→ **Work to be completed**
Return the lines of the data below in which the string "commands" occurs.

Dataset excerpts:
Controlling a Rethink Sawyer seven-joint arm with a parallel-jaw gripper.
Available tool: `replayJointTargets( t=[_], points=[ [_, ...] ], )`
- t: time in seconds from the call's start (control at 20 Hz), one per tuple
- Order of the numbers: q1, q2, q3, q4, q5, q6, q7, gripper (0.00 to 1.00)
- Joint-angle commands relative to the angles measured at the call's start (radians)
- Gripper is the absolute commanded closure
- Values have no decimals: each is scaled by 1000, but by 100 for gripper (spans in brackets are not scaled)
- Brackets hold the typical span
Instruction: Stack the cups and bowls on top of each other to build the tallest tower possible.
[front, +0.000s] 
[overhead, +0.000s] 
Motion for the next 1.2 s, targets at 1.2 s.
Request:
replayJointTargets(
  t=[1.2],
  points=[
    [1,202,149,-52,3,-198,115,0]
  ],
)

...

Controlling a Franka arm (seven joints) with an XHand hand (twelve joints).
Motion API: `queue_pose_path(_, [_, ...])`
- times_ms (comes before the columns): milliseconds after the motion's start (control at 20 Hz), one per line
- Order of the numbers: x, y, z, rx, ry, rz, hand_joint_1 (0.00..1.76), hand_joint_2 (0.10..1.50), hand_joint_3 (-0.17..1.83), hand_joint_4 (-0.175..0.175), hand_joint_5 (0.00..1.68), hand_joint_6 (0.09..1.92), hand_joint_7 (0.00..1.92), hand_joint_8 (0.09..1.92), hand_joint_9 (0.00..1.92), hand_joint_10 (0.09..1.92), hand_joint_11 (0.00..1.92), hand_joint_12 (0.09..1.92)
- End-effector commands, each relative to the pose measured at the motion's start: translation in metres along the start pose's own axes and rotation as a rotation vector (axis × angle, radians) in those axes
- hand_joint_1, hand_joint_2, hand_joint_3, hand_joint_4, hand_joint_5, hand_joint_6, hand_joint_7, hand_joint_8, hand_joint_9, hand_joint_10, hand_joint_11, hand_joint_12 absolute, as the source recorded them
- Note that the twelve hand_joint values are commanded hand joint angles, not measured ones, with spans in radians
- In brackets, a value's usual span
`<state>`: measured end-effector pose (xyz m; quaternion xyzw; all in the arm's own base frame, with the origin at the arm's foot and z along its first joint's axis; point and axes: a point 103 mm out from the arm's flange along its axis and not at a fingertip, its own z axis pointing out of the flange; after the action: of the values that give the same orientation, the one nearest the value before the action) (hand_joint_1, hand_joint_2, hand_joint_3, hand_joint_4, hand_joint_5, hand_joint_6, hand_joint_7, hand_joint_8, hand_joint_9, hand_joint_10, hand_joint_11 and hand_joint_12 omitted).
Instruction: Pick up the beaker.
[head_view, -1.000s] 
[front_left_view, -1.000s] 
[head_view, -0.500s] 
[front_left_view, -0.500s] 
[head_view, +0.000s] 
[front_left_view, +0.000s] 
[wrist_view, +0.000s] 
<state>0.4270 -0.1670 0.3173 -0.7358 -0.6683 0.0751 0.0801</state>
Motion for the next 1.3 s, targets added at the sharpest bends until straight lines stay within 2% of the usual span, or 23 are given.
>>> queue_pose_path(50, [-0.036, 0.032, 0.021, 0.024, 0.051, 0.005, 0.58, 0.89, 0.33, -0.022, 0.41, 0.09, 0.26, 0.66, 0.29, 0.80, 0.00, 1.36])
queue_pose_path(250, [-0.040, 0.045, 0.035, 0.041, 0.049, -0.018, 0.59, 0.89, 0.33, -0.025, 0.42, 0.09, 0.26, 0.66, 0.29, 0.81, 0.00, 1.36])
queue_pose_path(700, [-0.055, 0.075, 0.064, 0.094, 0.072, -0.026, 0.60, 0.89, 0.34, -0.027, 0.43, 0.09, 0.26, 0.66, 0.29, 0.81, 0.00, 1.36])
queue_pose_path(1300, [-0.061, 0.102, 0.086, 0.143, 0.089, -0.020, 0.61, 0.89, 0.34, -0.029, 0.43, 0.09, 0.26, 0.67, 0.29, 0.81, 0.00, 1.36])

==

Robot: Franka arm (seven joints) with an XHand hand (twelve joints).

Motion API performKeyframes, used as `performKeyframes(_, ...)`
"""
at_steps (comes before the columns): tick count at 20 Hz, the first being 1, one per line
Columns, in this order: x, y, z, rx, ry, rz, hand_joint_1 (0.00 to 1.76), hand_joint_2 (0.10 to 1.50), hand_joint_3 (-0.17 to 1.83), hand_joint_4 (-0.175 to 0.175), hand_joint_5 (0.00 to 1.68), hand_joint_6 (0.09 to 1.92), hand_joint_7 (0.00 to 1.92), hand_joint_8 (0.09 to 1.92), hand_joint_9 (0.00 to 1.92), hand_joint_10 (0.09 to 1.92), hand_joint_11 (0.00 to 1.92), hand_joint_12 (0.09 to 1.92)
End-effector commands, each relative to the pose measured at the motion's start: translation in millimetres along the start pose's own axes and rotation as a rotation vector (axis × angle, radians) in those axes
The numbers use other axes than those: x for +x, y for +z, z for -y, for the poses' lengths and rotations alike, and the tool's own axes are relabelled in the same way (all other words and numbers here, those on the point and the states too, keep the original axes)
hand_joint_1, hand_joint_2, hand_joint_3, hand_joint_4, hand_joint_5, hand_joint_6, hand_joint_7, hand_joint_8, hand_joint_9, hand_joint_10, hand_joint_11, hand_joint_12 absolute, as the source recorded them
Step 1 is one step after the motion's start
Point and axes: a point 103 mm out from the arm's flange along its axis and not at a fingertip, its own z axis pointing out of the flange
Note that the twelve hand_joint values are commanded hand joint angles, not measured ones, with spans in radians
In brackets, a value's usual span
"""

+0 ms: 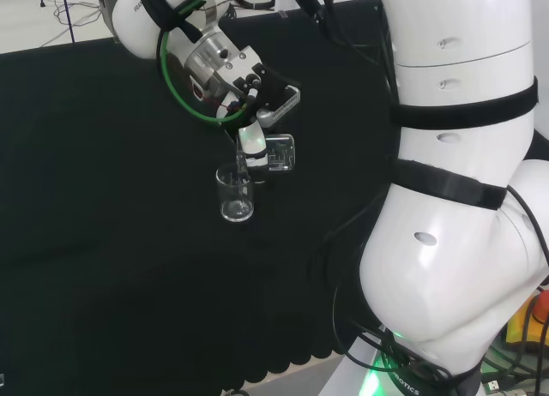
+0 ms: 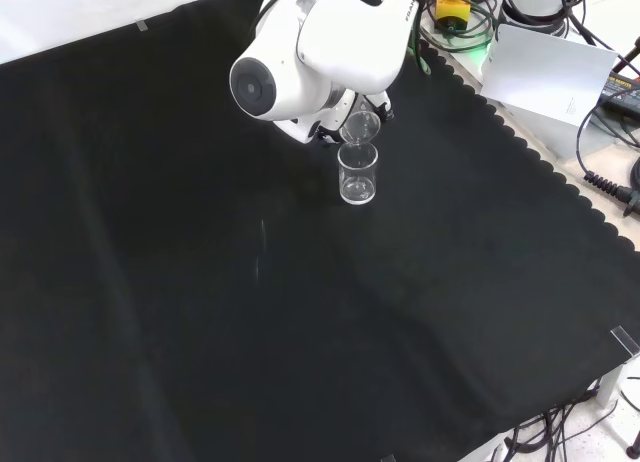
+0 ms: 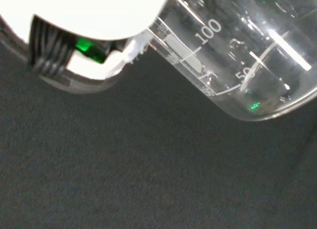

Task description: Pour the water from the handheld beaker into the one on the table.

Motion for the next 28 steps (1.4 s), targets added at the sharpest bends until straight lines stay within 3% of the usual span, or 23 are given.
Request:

→ **Answer to the problem**
- Joint-angle commands relative to the angles measured at the call's start (radians)
- End-effector commands, each relative to the pose measured at the motion's start: translation in metres along the start pose's own axes and rotation as a rotation vector (axis × angle, radians) in those axes
End-effector commands, each relative to the pose measured at the motion's start: translation in millimetres along the start pose's own axes and rotation as a rotation vector (axis × angle, radians) in those axes

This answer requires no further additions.